Wednesday, April 29, 2009

maybe i'm invisible?

Hate it that whenever I blog it seems to be about events like this. Where has the joy in my life escaped to? Whatever it is, I hope it returns really soon. I need you k pls.

I haven't got a clue what's wrong with Mum. Something horrible is transforming her into someone so cold, so heartless, so much that I barely know her anymore. When you catch her in a good mood, you must be in the best of luck. Otherwise you're a goner. Making her repeat her answer is like a taxing chore to her, and she'll express that irritation really explicitly with an annoyed snap which I feel is totally uncalled for. If she was in my shoes, she'd probably have given me a bad scolding or worse, a slap.

Just minutes ago, she came yelling at my dad cuz he wasn't clear why my phone bill was so high this month. She shoved the bill at him and insisted she wasn't cheating him of any money. Like, wth Mum, please! Whoever said you were cheating anyone? Why do you have to get so defensive and skeptical. Is all this nonsense even necessary?

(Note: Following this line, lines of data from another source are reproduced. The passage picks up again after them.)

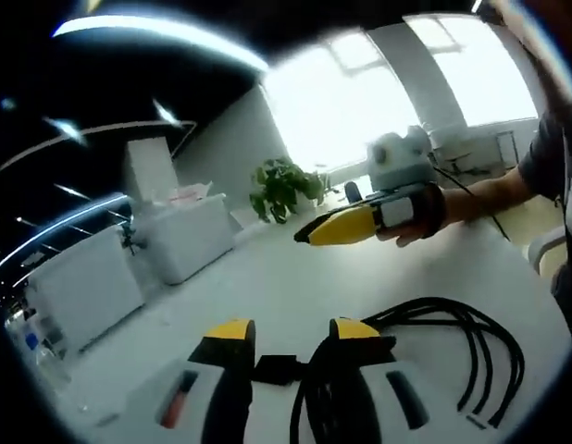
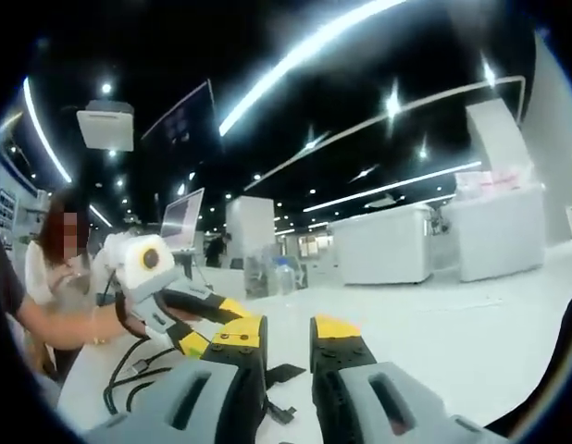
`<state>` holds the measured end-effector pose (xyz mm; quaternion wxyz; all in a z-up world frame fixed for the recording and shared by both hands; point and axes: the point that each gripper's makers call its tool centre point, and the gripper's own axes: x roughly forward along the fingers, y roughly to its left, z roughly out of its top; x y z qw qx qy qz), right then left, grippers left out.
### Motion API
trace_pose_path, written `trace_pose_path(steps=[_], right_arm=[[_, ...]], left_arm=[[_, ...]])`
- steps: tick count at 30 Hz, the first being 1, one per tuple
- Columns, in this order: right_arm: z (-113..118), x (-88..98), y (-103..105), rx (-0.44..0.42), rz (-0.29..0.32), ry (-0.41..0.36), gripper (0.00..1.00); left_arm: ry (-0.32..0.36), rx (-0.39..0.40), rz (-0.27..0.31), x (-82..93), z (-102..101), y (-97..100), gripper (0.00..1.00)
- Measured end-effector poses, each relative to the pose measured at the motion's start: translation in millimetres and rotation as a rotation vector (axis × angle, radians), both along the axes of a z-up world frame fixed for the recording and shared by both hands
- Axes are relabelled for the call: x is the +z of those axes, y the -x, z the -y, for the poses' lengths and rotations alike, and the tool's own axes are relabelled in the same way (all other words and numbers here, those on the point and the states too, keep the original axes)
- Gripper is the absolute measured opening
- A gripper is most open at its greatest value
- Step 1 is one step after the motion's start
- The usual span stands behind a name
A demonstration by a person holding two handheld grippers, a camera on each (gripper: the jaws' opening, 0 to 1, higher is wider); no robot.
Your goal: Coil the Type-C to USB data cable on the desktop and secure it with Velcro straps.
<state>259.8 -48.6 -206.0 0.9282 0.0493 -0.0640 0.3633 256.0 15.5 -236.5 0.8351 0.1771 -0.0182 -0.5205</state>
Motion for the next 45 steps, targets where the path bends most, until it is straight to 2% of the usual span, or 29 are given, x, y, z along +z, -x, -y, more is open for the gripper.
trace_pose_path(steps=[3,6,9,11,14,17,20,24,27,28,31,34,36,38,40,45], right_arm=[[0.0,-2.8,-1.0,-0.001,-0.014,-0.005,0.18],[0.1,-4.1,-1.2,-0.004,-0.019,-0.004,0.18],[-0.4,-3.3,-0.7,0.000,-0.016,-0.003,0.18],[-0.6,-3.0,-0.3,0.001,-0.015,-0.003,0.18],[-0.9,-2.5,0.0,0.004,-0.012,0.001,0.18],[-2.0,-1.9,1.0,0.009,-0.008,0.004,0.18],[-3.0,-3.0,1.3,0.013,-0.010,0.008,0.18],[-3.6,-4.7,0.8,0.013,-0.015,0.013,0.18],[-3.6,-4.6,1.1,0.013,-0.015,0.011,0.18],[-3.6,-4.6,1.2,0.012,-0.014,0.012,0.18],[-3.9,-4.3,1.7,0.013,-0.014,0.010,0.18],[-4.4,-4.9,1.8,0.014,-0.017,0.008,0.18],[-5.0,-5.4,1.8,0.016,-0.020,0.009,0.18],[-5.7,-5.3,2.2,0.019,-0.019,0.009,0.18],[-5.7,-4.9,2.2,0.019,-0.019,0.007,0.18],[-7.0,-1.5,4.9,0.037,-0.013,-0.012,0.18]], left_arm=[[0.095,-0.003,-0.092,3.8,-2.2,-1.9,0.33],[0.239,-0.018,-0.206,11.3,-2.8,-1.6,0.33],[0.403,0.003,-0.282,24.5,-7.7,-7.5,0.33],[0.478,0.014,-0.305,31.9,-12.9,-11.7,0.33],[0.488,0.029,-0.301,33.7,-17.5,-14.4,0.33],[0.437,0.063,-0.251,31.1,-19.2,-15.3,0.33],[0.460,0.035,-0.267,35.0,-17.3,-11.2,0.36],[0.475,0.020,-0.258,40.2,-14.6,-7.3,0.43],[0.504,0.004,-0.266,44.5,-11.7,-3.9,0.43],[0.503,0.019,-0.229,48.9,-13.5,-5.7,0.43],[0.396,0.050,-0.084,53.4,-15.1,-4.0,0.43],[0.323,0.048,-0.011,56.0,-11.5,0.3,0.43],[0.287,0.078,0.053,60.5,-12.3,-2.8,0.42],[0.193,0.099,0.159,63.1,-9.9,-1.2,0.41],[0.138,0.118,0.238,69.0,-8.2,-0.3,0.39],[0.112,0.138,0.377,92.4,-6.7,4.0,0.38]])
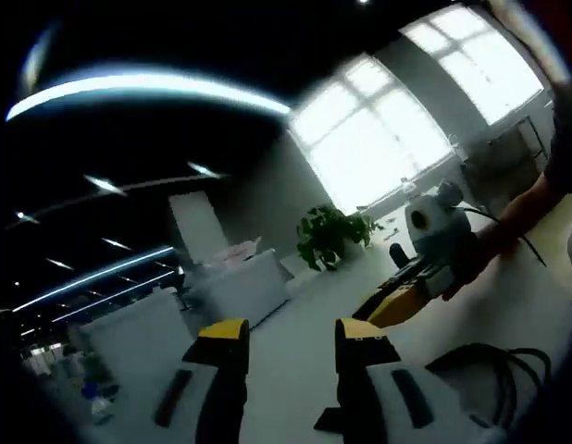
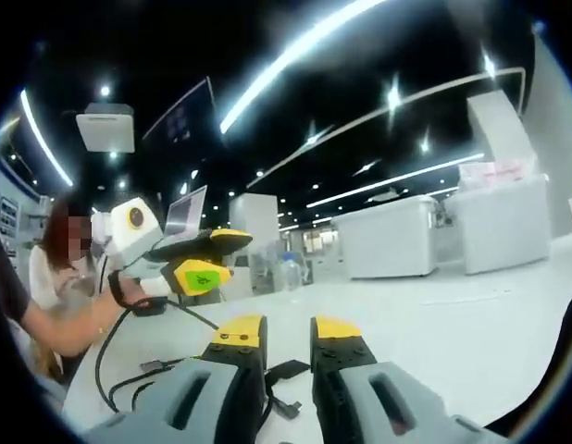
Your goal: Coil the Type-C to USB data cable on the desktop and secure it with Velcro straps.
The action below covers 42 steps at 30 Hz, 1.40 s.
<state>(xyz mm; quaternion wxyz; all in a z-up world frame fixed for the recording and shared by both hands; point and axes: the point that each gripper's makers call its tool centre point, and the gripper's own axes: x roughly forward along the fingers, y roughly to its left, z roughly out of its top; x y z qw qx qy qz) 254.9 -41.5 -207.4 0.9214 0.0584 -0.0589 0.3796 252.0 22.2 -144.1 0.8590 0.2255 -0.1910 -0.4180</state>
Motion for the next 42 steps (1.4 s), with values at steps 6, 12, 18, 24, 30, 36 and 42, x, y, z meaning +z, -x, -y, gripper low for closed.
trace_pose_path(steps=[6,12,18,24,30,36,42], right_arm=[[-11.1,-1.3,8.2,0.046,0.027,0.043,0.18],[-15.1,-7.1,9.0,0.057,0.019,0.066,0.19],[-16.5,-9.5,8.7,0.060,0.009,0.066,0.19],[-18.5,-13.5,9.0,0.064,0.002,0.080,0.20],[-17.8,-15.3,8.3,0.064,-0.016,0.066,0.20],[-21.0,-17.5,10.5,0.077,-0.017,0.074,0.20],[-23.3,-22.3,10.7,0.085,-0.027,0.088,0.20]], left_arm=[[-0.082,0.075,0.144,9.8,0.2,-3.2,0.31],[-0.052,0.135,0.042,-13.4,-9.9,-29.5,0.31],[0.013,0.139,-0.035,-23.5,-18.8,-35.2,0.31],[0.024,0.186,-0.056,-27.5,-28.1,-40.3,0.31],[0.026,0.217,-0.095,-35.0,-35.7,-46.9,0.31],[0.024,0.234,-0.109,-40.4,-39.1,-49.5,0.27],[0.044,0.211,-0.115,-38.5,-36.1,-46.9,0.21]])
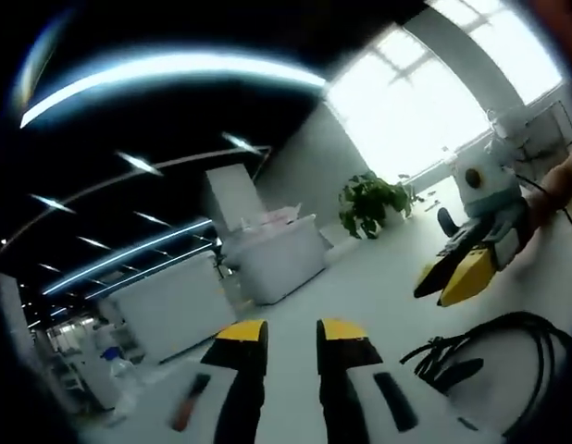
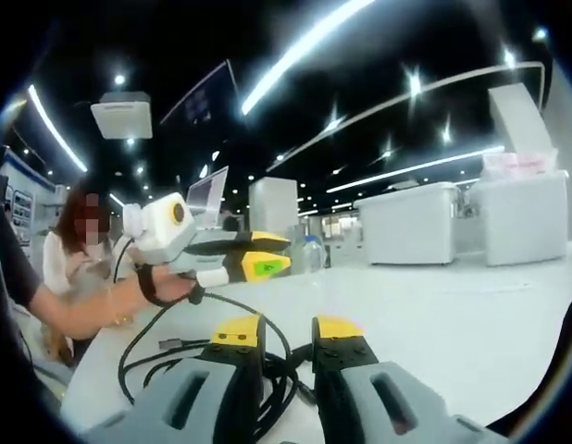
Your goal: Coil the Type-C to USB data cable on the desktop and secure it with Velcro straps.
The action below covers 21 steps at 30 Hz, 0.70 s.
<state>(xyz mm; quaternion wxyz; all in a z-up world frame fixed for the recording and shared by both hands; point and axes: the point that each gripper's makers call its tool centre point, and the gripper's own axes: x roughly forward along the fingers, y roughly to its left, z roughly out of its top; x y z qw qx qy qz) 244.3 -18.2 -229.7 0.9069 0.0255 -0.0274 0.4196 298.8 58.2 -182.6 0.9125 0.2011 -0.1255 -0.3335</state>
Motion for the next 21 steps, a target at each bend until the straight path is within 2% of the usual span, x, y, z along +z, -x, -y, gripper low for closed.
trace_pose_path(steps=[12,21], right_arm=[[-1.5,-1.8,0.9,0.004,-0.002,0.006,0.20],[-1.6,-1.9,0.9,0.004,-0.004,0.005,0.20]], left_arm=[[-0.025,0.007,0.007,-2.0,-0.2,1.5,0.21],[-0.026,0.014,-0.007,-5.4,-3.3,-0.7,0.17]])
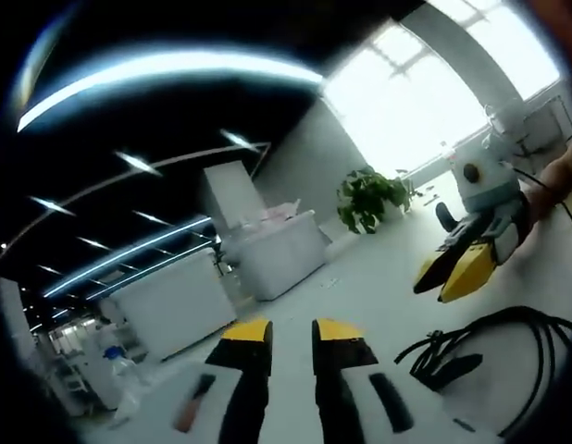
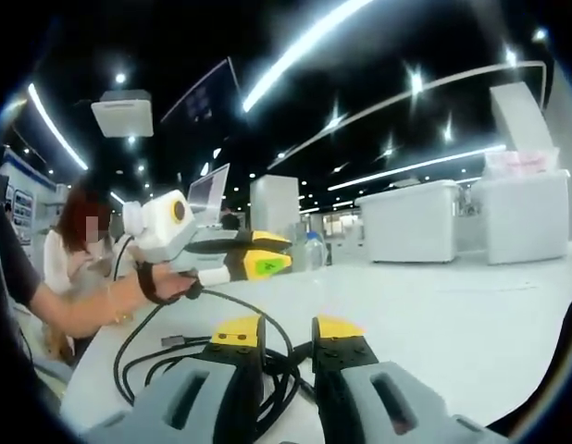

And last night, when I was so damn worried about the tube going down through my dad's nose, she was so heartless and totally counldn't be bothered. When I asked her what happened? I hated her for her reply. She said, "how would I know? I didn't do anything to him hor." Foor goodness sake, no one's against you so stop being so bloody defensive. And no matter how much you hate him, he is your husband, the father of your kids. How is it possible for you to be so cruel and unfeeling?

I don't know who lies beside me in bed every night anymore. It used to be my mum - my kind, caring, fun-loving and compassionate mum. Whatever's possessed her now, you're a bitch. Get out of her and grant our family some peace.